- Work order:
Repeat the data word for word. Do not include the pictures.

══════

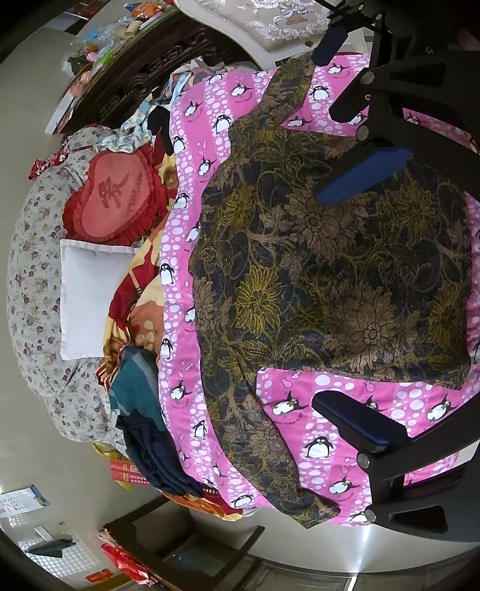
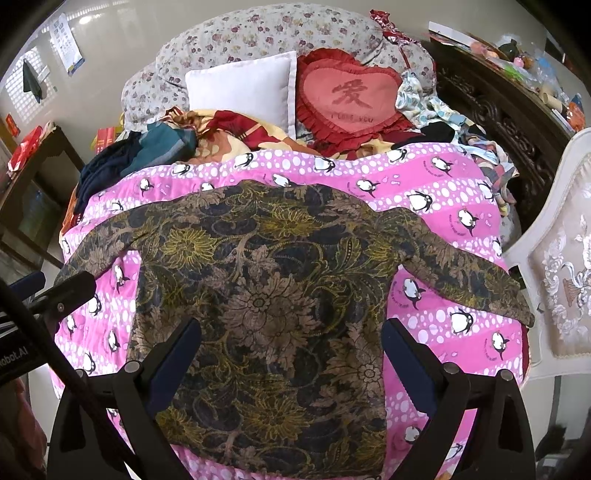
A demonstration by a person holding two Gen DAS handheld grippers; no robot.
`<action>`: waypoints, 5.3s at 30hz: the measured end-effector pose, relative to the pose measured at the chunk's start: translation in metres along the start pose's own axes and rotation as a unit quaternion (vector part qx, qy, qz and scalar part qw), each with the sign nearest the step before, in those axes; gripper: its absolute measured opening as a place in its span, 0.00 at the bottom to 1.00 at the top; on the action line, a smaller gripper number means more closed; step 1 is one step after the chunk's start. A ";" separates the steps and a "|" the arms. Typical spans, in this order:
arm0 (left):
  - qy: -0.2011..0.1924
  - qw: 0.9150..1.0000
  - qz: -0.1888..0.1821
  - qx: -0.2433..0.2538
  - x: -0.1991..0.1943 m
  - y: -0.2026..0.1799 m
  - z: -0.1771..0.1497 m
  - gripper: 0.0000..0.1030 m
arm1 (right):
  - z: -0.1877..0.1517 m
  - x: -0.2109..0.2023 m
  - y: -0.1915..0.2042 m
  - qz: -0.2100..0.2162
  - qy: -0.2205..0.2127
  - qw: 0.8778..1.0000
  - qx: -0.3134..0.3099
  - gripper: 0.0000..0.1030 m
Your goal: Fold small clothes
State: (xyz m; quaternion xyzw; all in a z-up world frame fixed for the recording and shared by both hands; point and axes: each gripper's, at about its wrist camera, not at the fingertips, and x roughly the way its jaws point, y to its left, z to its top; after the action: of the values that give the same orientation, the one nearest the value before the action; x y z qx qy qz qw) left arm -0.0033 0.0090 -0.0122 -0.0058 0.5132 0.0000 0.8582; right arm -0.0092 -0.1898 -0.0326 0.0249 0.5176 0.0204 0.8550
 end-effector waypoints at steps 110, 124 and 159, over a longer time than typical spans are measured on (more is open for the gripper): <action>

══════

- Your solution:
A demonstration by a person holding two Gen DAS handheld grippers; no robot.
`<action>`: waypoints, 5.3s at 30hz: the measured end-effector pose, relative to the pose measured at the chunk's start: translation in metres along the start pose's own axes and rotation as a unit quaternion (vector part qx, qy, qz and scalar part qw), each with the sign nearest the step before, in those axes; gripper: its absolute measured opening as a place in its span, 0.00 at the bottom to 1.00 at the top; on the action line, a smaller gripper number means more closed; step 1 is one step after the chunk's start. A ";" separates the steps and a "|" the arms. Typical spans, in this order:
arm0 (left):
  - qy: -0.2011..0.1924
  - qw: 0.9150..1.0000
  - qz: -0.1888..0.1821
  - qx: -0.2433..0.2538
  - x: -0.1991..0.1943 m
  - y: -0.2026..0.1799 m
  - z: -0.1771..0.1497 m
  - gripper: 0.0000..0.1030 m
arm1 (right):
  - z: -0.1877..0.1517 m
  - x: -0.2109..0.2023 m
  - y: -0.1915..0.2042 m
  - qz: -0.2100..0.2162
  - qy: -0.2205..0.2127
  - qw: 0.8778..1.0000
  - qx: -0.3134..0.3099
  - gripper: 0.0000..0.1030 m
Your goal: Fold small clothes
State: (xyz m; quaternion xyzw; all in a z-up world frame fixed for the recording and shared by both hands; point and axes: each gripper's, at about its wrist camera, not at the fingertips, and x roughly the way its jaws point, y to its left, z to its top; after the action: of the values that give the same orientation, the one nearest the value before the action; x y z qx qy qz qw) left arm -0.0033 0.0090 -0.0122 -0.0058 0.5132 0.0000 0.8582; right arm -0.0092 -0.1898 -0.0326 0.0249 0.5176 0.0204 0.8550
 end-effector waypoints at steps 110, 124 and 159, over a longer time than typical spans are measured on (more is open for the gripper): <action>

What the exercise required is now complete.